Strident moral outrage is an appropriate reflex, but it’s not as widely shared as some may wish. A recent Pew survey finds an overall majority of U.S. adults think Trump is not overstepping when it comes to deporting immigrants.
A message to Democrats and liberals grousing loudly and justifiably about the President Donald Trump’s immigration enforcement is you can’t stop there; you need to say concretely what you would do differently.

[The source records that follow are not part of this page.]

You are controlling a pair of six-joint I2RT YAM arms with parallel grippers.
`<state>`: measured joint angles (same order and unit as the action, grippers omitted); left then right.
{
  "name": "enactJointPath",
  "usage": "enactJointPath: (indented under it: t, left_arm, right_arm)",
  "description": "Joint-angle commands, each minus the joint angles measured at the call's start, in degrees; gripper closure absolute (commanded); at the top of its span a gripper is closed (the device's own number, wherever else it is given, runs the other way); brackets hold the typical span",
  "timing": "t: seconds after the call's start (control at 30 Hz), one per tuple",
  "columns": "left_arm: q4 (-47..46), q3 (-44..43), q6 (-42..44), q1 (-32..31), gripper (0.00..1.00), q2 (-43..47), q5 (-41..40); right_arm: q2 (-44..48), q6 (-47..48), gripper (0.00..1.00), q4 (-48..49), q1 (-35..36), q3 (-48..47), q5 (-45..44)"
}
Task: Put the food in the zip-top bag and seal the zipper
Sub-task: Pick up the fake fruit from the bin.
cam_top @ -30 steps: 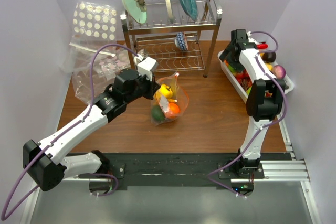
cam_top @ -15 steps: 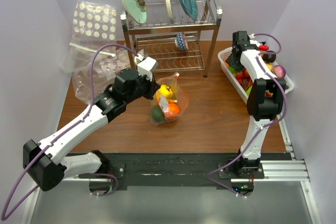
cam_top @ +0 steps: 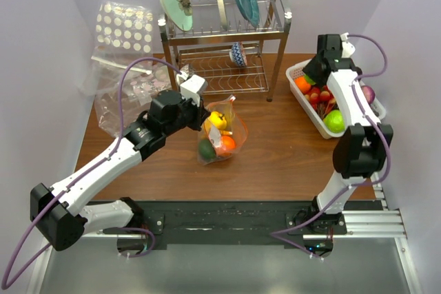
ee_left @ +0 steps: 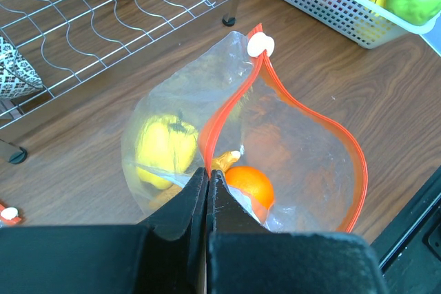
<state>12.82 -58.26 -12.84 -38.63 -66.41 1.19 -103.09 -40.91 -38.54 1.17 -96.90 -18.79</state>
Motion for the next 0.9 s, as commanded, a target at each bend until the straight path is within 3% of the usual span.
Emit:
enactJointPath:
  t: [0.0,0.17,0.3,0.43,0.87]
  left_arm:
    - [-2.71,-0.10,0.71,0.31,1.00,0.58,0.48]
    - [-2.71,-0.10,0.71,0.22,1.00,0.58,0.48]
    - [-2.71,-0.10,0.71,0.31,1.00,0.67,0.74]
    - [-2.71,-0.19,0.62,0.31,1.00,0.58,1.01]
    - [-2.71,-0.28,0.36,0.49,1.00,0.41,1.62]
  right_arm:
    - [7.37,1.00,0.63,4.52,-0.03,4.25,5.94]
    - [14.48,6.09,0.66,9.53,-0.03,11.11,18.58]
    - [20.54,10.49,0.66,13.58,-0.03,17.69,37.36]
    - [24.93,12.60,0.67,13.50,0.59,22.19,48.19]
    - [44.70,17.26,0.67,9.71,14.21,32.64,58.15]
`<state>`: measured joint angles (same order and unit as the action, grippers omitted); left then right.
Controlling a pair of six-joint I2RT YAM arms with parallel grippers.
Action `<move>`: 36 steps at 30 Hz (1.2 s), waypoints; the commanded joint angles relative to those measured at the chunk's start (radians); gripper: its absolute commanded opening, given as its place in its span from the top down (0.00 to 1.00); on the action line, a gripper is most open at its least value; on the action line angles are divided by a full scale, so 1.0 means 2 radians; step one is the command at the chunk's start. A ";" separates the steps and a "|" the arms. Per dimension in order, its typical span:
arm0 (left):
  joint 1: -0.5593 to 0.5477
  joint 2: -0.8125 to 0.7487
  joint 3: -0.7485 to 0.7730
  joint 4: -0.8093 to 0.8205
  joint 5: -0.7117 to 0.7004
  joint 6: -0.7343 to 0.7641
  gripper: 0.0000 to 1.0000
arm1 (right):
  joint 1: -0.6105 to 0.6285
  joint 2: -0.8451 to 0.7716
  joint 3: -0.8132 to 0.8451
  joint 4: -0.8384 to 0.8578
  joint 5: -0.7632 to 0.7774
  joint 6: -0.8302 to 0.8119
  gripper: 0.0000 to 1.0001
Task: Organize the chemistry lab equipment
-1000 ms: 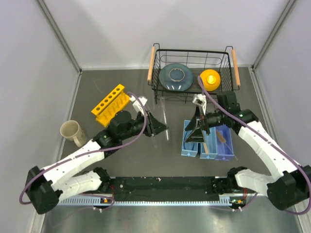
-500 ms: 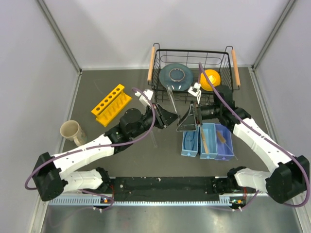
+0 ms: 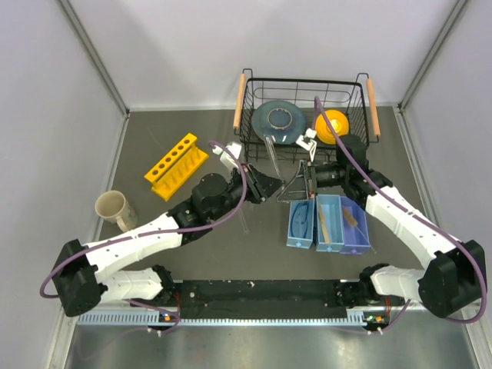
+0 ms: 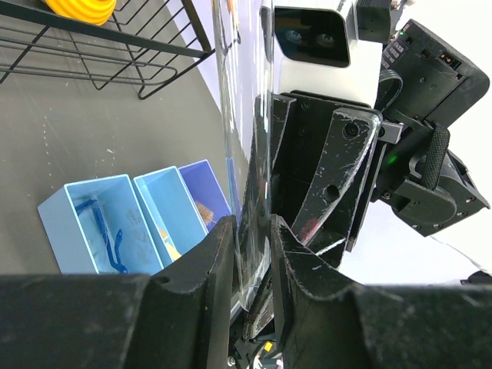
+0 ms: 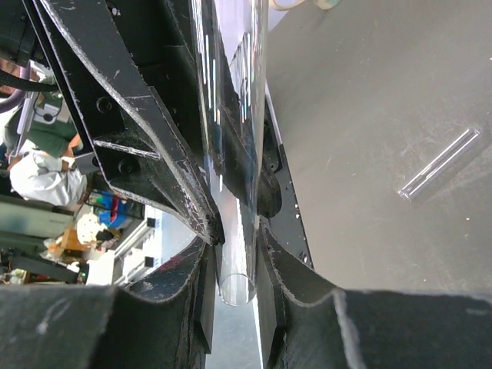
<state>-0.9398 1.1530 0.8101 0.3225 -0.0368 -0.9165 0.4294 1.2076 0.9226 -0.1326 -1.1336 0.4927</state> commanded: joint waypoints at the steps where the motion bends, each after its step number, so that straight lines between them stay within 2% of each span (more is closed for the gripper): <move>1: -0.003 -0.017 0.015 0.014 -0.012 0.017 0.92 | 0.006 -0.003 -0.006 0.029 -0.012 0.011 0.91; 2: -0.003 -0.020 0.015 0.010 -0.012 0.023 0.90 | 0.005 -0.006 -0.009 0.029 -0.014 0.009 0.92; 4: -0.003 -0.027 0.011 0.003 -0.017 0.026 0.79 | 0.005 -0.009 -0.011 0.026 -0.014 0.001 0.92; 5: -0.003 -0.033 0.008 0.004 -0.020 0.029 0.66 | 0.005 -0.012 -0.013 0.023 -0.013 -0.003 0.93; 7: 0.000 -0.045 0.000 -0.006 -0.025 0.031 0.52 | 0.005 -0.019 -0.014 0.011 -0.009 -0.022 0.93; 8: 0.004 -0.056 0.001 -0.025 -0.025 0.036 0.38 | 0.006 -0.022 -0.016 0.007 -0.008 -0.028 0.93; 11: 0.027 -0.077 0.006 -0.058 -0.002 0.046 0.21 | 0.006 -0.029 -0.019 -0.016 0.000 -0.064 0.93; 12: 0.037 -0.082 0.014 -0.084 0.009 0.050 0.11 | 0.005 -0.031 -0.020 -0.024 0.003 -0.088 0.93; 15: 0.099 -0.082 0.038 -0.139 0.106 0.050 0.07 | 0.006 -0.038 -0.018 -0.059 0.017 -0.135 0.93; 16: 0.118 -0.080 0.042 -0.147 0.164 0.046 0.07 | 0.005 -0.042 -0.018 -0.069 0.019 -0.143 0.93; 17: 0.152 -0.073 0.049 -0.154 0.196 0.039 0.07 | 0.005 -0.045 -0.018 -0.073 0.018 -0.150 0.93; 19: 0.180 -0.063 0.057 -0.155 0.266 0.038 0.07 | 0.006 -0.048 -0.020 -0.082 0.018 -0.166 0.93; 23: 0.182 -0.029 0.094 -0.151 0.338 0.046 0.07 | 0.009 -0.052 -0.020 -0.100 0.017 -0.187 0.93; 31: 0.183 0.013 0.133 -0.137 0.373 0.070 0.10 | 0.015 -0.048 -0.016 -0.115 0.009 -0.212 0.92; 36: 0.183 0.045 0.161 -0.154 0.379 0.088 0.21 | 0.021 -0.046 -0.015 -0.126 0.005 -0.225 0.92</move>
<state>-0.5728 1.2026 1.0615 -0.0013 0.6735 -0.7937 0.4473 1.1320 0.8894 -0.3759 -1.0973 0.0952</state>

Especially relevant to doings in Nashville are the majority who are fine with law enforcement asking for immigration status during routine encounters and making immigration arrests in homes,workplaces and at public gatherings. It feels as though the public mind on this projects a kind of passive tolerance for something distasteful (like eating a rutabaga)— a sense of being generally “not not okay” with it.
Let’s keep in mind also that most of what’s happening is legally kosher. Sure, there’s the occasional need for a court to throw in with a due-process face slap. On the whole, though, ICE and its lackeys (like our servile Tennessee Highway Patrol) may be using tactics that prior administrations wouldn’t use, but these aren’t tactics that prior administrations couldn’t use.
My theory is that many who tolerate Trump’s brackish regime of detention and deportation do so not through blindness to its calamitous effects on families and communities, but through exasperation with the government’s inability to get anything done. However repellant the methods, and however botched the surgery, this is a twisted but measurable version of getting something done.
My message to Democrats and liberals grousing loudly and justifiably about the hideousness of Trumpian immigration enforcement is you can’t stop there; we need to hear what concretely you would do differently.
The voting public has made it clear that the Obama-Biden approach — timid enforcement aimed at preserving the status quo and kicking the can down the road — is no longer viable. And political realities strongly suggest that Reagan-style amnesty is not on the table. So how would you affirmatively alter the landscape of unauthorized immigration? How fast and with what methods?
Morally principled agita on this issue may be a constructive outlet for conscience and community, but it’s not by itself enough to carve a path back to power.